4. The method according to claim 1, wherein laser-abrading a respective at least some of the film-covered surfaces comprises using a laser having a wavelength which is 100% absorbable in the exposed substrate.

5. The method according to claim 1, wherein laser-abrading a respective at least some of the film-covered surfaces comprises using a laser having a wavelength higher than or equal to about 7.5 μm.

6. The method according to claim 1, wherein laser-abrading a respective at least some of the film-covered surfaces comprises using a CO₂laser.

7. The method according to claim 1, wherein laser-abrading a respective at least some of the film-covered surfaces comprises using a laser having an out power of about 4.5W to about 6W.

8. The method according to claim 1, wherein forming a film comprises forming a film only on an outer top surface of a respective at least some of the first substrates.

9. The method according to claim 1, wherein forming a film comprises forming a film on a respective at least some of the anodically bonded first and second substrate pairs except outer electrodes formed on a bottom surface of the second substrate.

10. The method according to claim 9, wherein laser-abrading a respective at least some of the film-covered surfaces comprises laser-abrading a respective at least some of the bottom surfaces of the second substrates.

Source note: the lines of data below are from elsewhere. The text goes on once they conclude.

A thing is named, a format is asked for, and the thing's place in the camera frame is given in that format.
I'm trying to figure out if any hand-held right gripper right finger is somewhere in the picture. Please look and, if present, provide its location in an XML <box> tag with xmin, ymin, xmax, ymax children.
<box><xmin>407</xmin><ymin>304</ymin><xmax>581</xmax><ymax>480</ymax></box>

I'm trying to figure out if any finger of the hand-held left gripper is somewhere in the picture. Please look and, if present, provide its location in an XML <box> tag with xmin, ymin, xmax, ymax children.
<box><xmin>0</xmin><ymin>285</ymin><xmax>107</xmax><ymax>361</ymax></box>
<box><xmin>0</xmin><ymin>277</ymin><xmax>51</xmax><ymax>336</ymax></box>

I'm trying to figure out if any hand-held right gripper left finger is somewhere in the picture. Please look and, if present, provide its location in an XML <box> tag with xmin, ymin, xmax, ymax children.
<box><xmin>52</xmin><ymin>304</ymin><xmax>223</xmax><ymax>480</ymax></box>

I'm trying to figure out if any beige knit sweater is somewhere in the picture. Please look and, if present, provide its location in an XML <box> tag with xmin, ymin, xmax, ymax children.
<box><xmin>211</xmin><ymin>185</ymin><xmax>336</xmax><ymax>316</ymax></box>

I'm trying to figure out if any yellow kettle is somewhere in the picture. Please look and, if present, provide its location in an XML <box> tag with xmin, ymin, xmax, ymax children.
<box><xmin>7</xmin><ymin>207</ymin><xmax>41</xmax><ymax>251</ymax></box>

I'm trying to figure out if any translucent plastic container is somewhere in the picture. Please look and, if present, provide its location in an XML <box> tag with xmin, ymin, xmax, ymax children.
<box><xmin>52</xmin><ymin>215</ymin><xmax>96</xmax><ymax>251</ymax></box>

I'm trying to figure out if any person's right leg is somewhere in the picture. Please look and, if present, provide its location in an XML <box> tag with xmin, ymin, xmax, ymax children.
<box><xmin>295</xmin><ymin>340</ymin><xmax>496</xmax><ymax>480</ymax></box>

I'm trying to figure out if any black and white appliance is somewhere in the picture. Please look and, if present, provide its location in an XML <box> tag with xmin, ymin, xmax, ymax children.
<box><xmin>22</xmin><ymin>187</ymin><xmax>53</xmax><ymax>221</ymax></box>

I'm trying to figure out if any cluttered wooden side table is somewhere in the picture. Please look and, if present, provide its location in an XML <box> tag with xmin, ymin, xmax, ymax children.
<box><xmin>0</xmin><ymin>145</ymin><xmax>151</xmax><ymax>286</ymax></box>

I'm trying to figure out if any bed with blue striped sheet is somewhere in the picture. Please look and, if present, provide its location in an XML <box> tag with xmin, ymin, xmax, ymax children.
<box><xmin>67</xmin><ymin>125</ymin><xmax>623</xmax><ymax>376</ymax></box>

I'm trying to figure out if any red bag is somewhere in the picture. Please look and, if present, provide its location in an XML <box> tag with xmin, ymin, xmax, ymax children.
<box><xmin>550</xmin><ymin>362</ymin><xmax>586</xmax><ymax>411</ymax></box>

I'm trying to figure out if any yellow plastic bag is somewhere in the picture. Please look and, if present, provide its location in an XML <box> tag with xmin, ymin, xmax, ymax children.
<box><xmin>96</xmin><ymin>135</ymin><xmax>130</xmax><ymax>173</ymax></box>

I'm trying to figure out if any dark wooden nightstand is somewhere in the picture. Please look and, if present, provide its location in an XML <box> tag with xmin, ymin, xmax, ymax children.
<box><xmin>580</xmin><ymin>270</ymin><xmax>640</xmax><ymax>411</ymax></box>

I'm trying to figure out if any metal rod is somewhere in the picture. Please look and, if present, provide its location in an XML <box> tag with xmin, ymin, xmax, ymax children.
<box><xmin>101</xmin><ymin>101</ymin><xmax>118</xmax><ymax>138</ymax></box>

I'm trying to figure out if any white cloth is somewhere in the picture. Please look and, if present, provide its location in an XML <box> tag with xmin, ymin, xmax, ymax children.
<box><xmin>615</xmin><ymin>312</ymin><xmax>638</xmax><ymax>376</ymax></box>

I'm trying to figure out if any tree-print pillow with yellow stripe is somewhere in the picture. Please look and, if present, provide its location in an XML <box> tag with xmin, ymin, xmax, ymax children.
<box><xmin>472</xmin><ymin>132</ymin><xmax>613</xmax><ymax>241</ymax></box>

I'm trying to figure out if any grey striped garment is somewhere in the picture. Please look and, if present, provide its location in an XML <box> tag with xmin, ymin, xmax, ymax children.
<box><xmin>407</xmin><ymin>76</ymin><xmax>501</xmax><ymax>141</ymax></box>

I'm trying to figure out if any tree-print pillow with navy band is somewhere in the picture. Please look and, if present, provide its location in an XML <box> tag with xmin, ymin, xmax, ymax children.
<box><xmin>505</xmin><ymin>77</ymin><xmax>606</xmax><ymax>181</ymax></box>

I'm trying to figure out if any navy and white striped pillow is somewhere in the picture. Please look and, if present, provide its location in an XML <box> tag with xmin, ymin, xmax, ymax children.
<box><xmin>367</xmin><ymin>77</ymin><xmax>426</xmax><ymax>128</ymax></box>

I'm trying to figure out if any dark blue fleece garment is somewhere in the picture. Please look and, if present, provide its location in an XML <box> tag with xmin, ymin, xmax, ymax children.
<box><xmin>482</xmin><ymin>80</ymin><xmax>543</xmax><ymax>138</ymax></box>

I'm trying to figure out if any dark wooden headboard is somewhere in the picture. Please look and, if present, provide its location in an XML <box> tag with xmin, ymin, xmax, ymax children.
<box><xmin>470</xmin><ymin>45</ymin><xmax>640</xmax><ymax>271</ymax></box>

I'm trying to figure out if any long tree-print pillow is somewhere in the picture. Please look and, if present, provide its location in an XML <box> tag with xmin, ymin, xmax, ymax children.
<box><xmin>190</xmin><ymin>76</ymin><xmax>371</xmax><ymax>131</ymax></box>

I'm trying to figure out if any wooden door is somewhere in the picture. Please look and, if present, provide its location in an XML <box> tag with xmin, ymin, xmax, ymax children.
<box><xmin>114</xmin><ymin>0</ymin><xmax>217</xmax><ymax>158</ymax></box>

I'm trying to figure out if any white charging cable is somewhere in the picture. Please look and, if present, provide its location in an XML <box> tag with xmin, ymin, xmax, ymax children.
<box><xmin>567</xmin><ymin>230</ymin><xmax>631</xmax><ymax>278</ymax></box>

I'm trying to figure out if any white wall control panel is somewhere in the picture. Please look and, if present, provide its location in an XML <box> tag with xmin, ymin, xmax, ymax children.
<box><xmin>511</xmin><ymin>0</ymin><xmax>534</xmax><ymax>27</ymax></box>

11. The method according to claim 1, wherein forming a film comprises forming a film on a respective at least some of the anodically bonded first and second substrates, except a bottom surface of the second substrate which has outer electrodes.

12. The method according to claim 1, further comprising, before Step (b), cutting off a respective at least some of the anodically bonded first and second substrate pairs from the first and second wafers.

13. The method according to claim 12, further comprising, before Step (b), placing at least some of the cut-off first and second substrate pairs separately in recesses formed in a plate, wherein the recesses have a depth such that bonding lines of the first and second substrates pairs placed in the recesses are exposed out of the recesses.

14. The method according to claim 1, further comprising, after Step (b), cutting off a respective at least some of the anodically bonded first and second substrate pairs from the first and second wafers.

15. The method according to claim 1, wherein the electronic device is a piezoelectric reed.

16. A package for an electronic device comprising:

a hermetically closed casing comprising anodically bonded first and second substrates with a cavity formed inside;

a film made of a metal mainly including one of Si, Cr and Ti and having a thickness of about 1000 Å to about 3000 Å which is formed on at least one surface of the first and second substrates, wherein the at least one film-covered surface is laser-abraded to partially expose the substrate for marking; and

an electronic device being secured inside the cavity.

17. The package according to claim 16, wherein the electronic device is a piezoelectric vibrating reed.

18. An oscillator comprising the piezoelectric vibrator defined in claim 17.

19. An electronic device comprising the piezoelectric vibrator defined in claim 17 which is electrically connected to a clock section of the electronic device.

20. A radio-controlled timepiece comprising the piezoelectric vibrator defined in claim 17 which is electrically connected to a filter section of the radio-controlled timepiece.